• _EXERCISE_
Of the entries below, restate word for word only the section that runs from the line with "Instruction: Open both" to the line with "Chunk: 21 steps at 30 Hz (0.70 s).", counting both ends.

Dataset excerpts:
══════════════════════════════

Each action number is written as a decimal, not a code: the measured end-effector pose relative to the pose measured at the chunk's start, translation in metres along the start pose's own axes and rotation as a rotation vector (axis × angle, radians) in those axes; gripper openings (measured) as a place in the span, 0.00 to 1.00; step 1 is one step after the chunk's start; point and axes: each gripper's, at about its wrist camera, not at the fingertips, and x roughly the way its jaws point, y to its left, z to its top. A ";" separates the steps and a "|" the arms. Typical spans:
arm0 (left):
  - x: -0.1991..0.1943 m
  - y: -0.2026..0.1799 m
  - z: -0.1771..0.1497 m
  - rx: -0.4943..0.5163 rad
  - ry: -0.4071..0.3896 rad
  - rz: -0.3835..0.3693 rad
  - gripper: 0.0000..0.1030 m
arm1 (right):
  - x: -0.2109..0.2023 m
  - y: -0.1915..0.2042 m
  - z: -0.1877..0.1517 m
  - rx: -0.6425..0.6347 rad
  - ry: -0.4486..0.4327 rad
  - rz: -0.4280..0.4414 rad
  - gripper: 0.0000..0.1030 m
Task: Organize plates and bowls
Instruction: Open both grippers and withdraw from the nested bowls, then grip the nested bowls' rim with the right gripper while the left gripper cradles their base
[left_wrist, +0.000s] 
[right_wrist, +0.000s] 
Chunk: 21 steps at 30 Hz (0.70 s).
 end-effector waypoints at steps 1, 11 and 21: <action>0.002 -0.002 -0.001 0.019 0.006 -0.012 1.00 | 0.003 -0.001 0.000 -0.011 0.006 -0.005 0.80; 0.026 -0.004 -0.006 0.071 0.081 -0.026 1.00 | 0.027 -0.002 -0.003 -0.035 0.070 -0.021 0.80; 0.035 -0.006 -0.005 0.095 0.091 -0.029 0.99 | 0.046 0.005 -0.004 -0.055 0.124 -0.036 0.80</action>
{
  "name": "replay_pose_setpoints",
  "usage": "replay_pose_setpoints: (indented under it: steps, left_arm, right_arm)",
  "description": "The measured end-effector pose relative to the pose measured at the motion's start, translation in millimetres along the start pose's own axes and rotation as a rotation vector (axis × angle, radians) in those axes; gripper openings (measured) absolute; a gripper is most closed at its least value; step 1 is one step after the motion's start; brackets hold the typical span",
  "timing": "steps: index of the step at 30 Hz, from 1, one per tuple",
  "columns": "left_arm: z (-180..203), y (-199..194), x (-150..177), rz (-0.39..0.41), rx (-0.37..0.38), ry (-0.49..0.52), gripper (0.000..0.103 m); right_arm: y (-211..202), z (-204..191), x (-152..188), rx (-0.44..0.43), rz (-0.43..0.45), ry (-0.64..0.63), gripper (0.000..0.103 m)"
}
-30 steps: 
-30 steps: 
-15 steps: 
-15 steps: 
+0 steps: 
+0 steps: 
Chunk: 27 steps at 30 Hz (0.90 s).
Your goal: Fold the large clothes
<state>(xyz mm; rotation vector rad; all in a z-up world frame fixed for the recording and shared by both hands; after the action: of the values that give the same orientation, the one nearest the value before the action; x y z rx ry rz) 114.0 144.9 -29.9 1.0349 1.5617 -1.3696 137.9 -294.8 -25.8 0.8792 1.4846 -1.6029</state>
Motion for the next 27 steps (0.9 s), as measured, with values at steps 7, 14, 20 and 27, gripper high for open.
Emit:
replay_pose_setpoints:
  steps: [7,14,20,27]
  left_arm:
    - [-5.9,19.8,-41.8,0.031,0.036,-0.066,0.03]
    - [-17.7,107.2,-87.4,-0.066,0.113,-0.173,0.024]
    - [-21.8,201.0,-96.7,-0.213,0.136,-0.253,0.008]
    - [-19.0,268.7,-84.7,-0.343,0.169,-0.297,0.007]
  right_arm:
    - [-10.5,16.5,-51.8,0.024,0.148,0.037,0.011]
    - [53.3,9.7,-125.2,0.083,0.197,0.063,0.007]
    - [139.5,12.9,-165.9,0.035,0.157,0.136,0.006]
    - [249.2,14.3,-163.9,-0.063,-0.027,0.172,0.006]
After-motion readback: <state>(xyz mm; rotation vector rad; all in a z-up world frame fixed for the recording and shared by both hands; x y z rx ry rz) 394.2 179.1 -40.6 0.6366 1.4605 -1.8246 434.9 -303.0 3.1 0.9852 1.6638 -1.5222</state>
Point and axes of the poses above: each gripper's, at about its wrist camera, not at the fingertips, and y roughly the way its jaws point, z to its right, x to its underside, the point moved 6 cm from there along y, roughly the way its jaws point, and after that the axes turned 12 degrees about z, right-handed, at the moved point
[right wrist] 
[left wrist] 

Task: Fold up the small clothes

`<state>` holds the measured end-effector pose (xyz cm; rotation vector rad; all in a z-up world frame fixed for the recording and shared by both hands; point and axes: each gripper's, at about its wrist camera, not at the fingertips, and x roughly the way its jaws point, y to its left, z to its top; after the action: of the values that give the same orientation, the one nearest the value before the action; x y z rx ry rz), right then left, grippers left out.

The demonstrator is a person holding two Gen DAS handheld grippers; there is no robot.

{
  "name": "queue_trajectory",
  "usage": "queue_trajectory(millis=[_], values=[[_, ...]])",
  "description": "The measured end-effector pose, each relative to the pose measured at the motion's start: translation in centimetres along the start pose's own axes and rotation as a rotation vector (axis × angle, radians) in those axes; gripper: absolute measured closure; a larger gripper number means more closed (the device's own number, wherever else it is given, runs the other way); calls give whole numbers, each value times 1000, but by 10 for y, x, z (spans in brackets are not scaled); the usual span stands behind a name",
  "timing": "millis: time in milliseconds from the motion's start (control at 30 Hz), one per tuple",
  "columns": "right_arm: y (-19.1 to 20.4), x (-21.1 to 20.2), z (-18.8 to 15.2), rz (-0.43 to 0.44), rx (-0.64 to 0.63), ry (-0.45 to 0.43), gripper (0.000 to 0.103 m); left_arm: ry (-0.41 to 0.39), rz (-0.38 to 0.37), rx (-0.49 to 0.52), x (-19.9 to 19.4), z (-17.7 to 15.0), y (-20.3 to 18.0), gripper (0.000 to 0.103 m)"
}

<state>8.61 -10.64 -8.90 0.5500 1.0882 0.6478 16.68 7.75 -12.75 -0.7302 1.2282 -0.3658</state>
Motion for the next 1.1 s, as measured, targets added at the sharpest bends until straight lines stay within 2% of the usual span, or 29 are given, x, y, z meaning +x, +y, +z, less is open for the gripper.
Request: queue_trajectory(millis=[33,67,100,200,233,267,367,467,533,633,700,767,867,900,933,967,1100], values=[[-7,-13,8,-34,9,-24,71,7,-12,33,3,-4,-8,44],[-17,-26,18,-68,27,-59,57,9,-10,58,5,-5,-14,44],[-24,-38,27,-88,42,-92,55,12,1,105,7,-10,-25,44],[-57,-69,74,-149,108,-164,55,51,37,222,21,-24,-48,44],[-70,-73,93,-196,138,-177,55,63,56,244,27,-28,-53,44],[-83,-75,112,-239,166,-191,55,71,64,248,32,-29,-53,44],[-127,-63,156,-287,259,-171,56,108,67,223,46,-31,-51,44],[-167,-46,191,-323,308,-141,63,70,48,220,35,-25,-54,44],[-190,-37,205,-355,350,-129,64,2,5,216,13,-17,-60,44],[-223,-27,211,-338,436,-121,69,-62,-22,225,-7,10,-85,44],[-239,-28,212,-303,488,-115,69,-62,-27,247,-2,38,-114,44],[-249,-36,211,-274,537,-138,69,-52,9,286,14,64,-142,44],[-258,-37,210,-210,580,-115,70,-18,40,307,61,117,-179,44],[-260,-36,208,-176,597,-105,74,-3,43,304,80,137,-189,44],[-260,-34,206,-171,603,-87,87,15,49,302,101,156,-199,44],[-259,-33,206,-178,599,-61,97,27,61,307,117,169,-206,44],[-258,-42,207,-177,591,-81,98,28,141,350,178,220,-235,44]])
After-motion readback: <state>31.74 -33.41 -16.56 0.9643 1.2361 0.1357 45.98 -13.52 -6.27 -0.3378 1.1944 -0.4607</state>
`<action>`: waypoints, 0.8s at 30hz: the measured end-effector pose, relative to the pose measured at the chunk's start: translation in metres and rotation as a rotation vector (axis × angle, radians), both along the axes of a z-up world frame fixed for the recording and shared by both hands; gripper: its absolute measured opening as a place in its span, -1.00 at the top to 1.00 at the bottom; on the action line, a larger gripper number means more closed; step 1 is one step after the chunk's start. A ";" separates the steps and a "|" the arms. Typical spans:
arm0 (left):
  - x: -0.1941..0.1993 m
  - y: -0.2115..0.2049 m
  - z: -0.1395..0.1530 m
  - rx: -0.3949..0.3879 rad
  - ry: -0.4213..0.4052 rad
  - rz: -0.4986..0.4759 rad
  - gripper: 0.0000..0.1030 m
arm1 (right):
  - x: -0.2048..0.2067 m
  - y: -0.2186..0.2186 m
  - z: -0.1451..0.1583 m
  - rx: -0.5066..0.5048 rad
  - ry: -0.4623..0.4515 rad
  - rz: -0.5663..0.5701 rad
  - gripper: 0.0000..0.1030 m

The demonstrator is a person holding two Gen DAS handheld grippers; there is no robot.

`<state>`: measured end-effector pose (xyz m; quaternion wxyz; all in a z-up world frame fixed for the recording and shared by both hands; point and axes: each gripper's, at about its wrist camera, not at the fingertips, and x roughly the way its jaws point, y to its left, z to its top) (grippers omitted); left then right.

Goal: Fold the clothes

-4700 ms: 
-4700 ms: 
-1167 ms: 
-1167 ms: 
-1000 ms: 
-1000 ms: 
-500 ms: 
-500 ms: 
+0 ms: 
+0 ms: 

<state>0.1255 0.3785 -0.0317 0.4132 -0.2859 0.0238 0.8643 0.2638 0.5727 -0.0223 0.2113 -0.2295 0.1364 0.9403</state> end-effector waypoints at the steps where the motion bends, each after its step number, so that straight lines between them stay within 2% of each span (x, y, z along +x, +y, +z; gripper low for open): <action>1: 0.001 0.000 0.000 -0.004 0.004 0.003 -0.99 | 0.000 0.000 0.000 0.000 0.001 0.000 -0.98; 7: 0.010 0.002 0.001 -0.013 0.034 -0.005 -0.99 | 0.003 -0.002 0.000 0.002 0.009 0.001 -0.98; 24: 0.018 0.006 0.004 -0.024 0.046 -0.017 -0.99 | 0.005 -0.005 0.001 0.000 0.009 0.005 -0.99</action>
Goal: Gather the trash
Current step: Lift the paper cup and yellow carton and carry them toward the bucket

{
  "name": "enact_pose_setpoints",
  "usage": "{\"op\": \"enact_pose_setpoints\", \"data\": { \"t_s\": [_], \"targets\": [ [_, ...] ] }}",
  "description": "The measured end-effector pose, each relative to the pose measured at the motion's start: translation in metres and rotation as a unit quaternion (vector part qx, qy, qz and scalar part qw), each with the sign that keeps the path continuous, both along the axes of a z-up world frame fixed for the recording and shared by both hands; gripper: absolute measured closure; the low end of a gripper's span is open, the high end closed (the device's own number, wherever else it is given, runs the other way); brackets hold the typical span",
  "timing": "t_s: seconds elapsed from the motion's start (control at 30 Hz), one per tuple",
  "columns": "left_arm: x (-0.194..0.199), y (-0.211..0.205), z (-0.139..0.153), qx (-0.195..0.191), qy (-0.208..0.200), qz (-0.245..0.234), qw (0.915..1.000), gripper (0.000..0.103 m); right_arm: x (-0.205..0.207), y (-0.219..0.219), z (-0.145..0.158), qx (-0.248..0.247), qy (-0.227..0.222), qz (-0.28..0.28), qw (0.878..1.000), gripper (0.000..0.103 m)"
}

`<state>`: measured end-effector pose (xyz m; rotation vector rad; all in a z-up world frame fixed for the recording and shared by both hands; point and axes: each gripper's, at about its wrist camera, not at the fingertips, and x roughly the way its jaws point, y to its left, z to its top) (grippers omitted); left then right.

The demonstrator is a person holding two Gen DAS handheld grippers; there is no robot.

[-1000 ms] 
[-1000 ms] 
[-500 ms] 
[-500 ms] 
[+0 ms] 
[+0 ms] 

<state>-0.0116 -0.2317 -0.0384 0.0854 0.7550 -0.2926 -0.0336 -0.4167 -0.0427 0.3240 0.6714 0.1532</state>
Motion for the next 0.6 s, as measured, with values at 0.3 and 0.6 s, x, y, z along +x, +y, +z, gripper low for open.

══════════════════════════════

• _YOUR RESPONSE_
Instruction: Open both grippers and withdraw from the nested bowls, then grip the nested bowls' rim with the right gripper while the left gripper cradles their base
[left_wrist, +0.000s] 
[right_wrist, +0.000s] 
Chunk: 21 steps at 30 Hz (0.70 s).

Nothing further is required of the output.